TRY IT >> Look through the data below and work out how many lines hold "between"; state only the number.
[[ SOURCE MATERIAL open ]]
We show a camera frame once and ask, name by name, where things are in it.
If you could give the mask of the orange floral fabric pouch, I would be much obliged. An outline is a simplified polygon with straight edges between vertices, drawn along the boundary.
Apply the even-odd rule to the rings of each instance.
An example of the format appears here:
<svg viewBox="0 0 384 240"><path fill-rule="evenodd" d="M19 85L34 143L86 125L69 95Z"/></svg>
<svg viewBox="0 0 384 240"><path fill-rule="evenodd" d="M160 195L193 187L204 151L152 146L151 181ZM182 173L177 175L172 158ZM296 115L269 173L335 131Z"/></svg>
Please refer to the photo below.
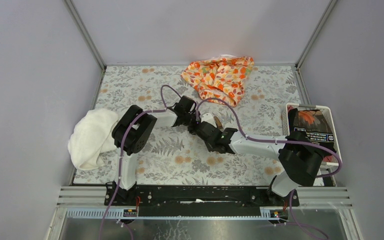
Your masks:
<svg viewBox="0 0 384 240"><path fill-rule="evenodd" d="M250 56L221 55L191 62L181 73L202 100L236 107L245 94L245 81L254 69Z"/></svg>

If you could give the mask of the white towel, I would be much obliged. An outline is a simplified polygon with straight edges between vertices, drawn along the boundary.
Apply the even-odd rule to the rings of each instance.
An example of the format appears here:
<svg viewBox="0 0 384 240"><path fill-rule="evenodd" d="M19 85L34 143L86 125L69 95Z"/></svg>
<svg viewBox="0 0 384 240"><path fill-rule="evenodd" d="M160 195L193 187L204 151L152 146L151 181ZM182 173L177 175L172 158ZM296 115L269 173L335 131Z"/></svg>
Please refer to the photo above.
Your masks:
<svg viewBox="0 0 384 240"><path fill-rule="evenodd" d="M77 170L91 171L105 165L100 154L114 151L112 131L119 115L105 108L89 110L75 125L67 149Z"/></svg>

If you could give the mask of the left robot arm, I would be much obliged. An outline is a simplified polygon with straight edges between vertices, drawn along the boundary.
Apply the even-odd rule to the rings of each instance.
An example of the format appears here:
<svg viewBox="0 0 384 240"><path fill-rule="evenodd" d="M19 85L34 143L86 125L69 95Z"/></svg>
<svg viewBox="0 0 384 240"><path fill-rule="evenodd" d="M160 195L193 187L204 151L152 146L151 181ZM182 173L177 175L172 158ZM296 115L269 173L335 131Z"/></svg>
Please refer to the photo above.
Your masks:
<svg viewBox="0 0 384 240"><path fill-rule="evenodd" d="M124 206L132 204L136 184L138 153L145 147L154 128L187 126L195 115L196 102L182 96L173 106L157 110L143 110L132 105L112 130L114 145L120 149L116 184L116 199Z"/></svg>

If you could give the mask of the plaid glasses case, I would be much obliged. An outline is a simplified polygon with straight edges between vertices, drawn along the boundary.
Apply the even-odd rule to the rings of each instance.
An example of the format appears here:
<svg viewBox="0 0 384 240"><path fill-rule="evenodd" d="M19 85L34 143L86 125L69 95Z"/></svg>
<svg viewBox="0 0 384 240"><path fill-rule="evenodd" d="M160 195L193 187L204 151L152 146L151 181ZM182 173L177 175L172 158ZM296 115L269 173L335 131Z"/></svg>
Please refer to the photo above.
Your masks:
<svg viewBox="0 0 384 240"><path fill-rule="evenodd" d="M214 122L215 122L216 127L217 127L220 131L223 131L223 130L224 130L224 127L223 127L223 124L221 123L220 119L219 119L217 116L214 116L213 119L214 119Z"/></svg>

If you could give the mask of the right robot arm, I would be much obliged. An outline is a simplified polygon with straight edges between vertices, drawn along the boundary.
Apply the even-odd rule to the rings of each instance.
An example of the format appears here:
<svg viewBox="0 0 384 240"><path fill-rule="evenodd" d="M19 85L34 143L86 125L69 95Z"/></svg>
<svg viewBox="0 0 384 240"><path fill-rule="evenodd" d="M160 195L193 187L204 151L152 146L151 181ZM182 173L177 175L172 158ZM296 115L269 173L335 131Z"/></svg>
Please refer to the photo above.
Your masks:
<svg viewBox="0 0 384 240"><path fill-rule="evenodd" d="M220 130L207 121L191 123L188 131L202 139L210 152L277 159L283 172L273 178L266 193L267 201L273 206L281 205L297 187L313 186L324 159L319 146L298 131L278 137L245 136L236 128Z"/></svg>

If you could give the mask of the white perforated plastic basket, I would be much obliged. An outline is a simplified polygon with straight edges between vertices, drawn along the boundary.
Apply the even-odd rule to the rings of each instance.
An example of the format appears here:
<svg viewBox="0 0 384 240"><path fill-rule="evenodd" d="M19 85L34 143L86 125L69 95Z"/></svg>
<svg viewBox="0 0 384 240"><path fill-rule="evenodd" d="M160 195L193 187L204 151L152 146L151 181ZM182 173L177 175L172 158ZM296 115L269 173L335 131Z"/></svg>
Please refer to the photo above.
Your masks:
<svg viewBox="0 0 384 240"><path fill-rule="evenodd" d="M283 134L303 131L314 144L334 151L340 156L331 109L322 105L305 105L288 102L282 108Z"/></svg>

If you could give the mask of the dark clothing in basket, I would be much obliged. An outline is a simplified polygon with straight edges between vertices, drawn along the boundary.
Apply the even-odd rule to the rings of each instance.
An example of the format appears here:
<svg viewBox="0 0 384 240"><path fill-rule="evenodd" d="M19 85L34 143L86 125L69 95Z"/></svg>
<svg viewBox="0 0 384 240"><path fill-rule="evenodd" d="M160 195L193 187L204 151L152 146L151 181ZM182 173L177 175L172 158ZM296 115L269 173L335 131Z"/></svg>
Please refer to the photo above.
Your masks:
<svg viewBox="0 0 384 240"><path fill-rule="evenodd" d="M318 144L333 152L335 137L328 121L319 109L298 110L289 108L287 111L288 128L290 132L302 131L306 138L314 144Z"/></svg>

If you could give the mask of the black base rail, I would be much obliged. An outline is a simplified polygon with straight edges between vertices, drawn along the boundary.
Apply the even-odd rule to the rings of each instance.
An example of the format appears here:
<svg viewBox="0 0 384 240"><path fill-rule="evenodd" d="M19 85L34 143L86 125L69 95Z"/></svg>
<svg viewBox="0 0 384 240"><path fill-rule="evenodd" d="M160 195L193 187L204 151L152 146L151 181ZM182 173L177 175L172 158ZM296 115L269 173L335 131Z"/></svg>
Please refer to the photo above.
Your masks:
<svg viewBox="0 0 384 240"><path fill-rule="evenodd" d="M261 208L298 207L297 193L280 197L261 186L105 184L104 205L132 206L140 217L257 217Z"/></svg>

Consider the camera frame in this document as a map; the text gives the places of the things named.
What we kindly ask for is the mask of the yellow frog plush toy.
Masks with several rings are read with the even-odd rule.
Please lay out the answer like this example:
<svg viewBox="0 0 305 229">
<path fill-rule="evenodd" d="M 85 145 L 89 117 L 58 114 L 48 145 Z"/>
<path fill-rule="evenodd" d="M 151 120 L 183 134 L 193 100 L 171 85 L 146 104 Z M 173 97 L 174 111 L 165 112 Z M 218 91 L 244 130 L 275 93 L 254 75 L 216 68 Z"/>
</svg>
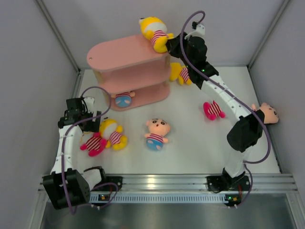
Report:
<svg viewBox="0 0 305 229">
<path fill-rule="evenodd" d="M 174 38 L 173 33 L 167 32 L 165 23 L 157 17 L 146 17 L 139 19 L 142 35 L 151 42 L 157 53 L 168 52 L 166 43 Z"/>
</svg>

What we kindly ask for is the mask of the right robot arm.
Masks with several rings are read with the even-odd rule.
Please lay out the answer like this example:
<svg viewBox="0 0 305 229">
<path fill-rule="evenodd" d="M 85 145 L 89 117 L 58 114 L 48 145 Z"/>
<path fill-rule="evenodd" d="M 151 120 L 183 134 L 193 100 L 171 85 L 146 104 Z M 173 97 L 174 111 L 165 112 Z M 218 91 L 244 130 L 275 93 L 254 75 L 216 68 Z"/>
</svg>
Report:
<svg viewBox="0 0 305 229">
<path fill-rule="evenodd" d="M 207 177 L 208 190 L 214 193 L 249 191 L 252 182 L 245 174 L 246 164 L 254 145 L 266 130 L 266 115 L 262 109 L 255 111 L 244 104 L 226 86 L 219 72 L 207 61 L 207 46 L 203 37 L 182 33 L 169 39 L 165 47 L 172 57 L 184 63 L 191 82 L 220 106 L 232 124 L 226 135 L 228 161 L 221 175 Z"/>
</svg>

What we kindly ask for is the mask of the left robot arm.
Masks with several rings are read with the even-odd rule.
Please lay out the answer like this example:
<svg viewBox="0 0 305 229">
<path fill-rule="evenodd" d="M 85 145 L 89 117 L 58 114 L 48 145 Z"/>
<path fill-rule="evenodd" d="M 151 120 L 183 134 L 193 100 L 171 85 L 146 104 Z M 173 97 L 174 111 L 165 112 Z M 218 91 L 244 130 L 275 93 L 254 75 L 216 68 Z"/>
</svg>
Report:
<svg viewBox="0 0 305 229">
<path fill-rule="evenodd" d="M 55 209 L 86 204 L 90 191 L 104 190 L 108 179 L 102 167 L 81 169 L 77 154 L 99 155 L 107 141 L 99 133 L 100 111 L 94 112 L 94 98 L 80 97 L 66 101 L 67 110 L 58 122 L 59 147 L 51 173 L 43 177 L 45 188 Z"/>
</svg>

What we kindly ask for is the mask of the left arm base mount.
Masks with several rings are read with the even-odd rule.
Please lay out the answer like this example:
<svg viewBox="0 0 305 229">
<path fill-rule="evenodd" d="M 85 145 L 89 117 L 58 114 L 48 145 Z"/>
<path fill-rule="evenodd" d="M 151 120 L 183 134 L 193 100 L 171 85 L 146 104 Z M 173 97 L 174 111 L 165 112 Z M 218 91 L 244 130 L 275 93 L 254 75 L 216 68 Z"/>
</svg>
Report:
<svg viewBox="0 0 305 229">
<path fill-rule="evenodd" d="M 93 191 L 116 191 L 116 187 L 114 184 L 118 187 L 118 190 L 121 190 L 123 184 L 123 177 L 107 176 L 104 180 L 102 180 L 93 188 Z"/>
</svg>

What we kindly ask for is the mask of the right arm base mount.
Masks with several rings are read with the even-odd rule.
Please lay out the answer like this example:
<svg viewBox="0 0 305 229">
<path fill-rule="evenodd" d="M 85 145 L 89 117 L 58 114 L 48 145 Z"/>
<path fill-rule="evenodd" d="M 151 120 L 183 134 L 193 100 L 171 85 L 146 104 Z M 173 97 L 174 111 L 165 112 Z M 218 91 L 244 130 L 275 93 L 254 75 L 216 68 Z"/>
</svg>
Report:
<svg viewBox="0 0 305 229">
<path fill-rule="evenodd" d="M 220 193 L 224 191 L 248 191 L 250 189 L 250 180 L 248 176 L 242 178 L 220 176 L 207 177 L 207 189 L 213 193 Z"/>
</svg>

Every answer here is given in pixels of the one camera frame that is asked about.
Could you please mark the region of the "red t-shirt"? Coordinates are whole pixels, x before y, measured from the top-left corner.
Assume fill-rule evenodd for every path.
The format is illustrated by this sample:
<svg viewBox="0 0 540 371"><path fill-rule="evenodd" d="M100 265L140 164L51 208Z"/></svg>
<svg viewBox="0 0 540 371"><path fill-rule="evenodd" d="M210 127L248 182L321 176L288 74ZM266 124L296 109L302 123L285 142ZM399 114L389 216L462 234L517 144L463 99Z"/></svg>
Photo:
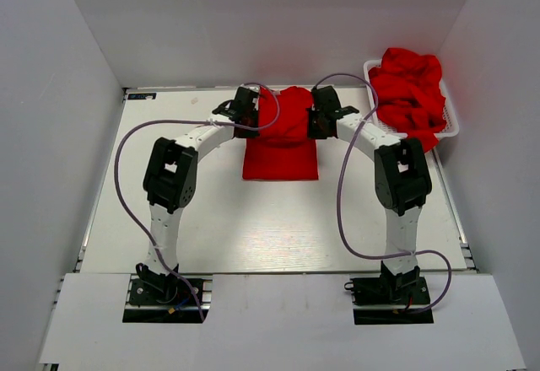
[[ SOURCE MATERIAL closed ]]
REPLY >> 8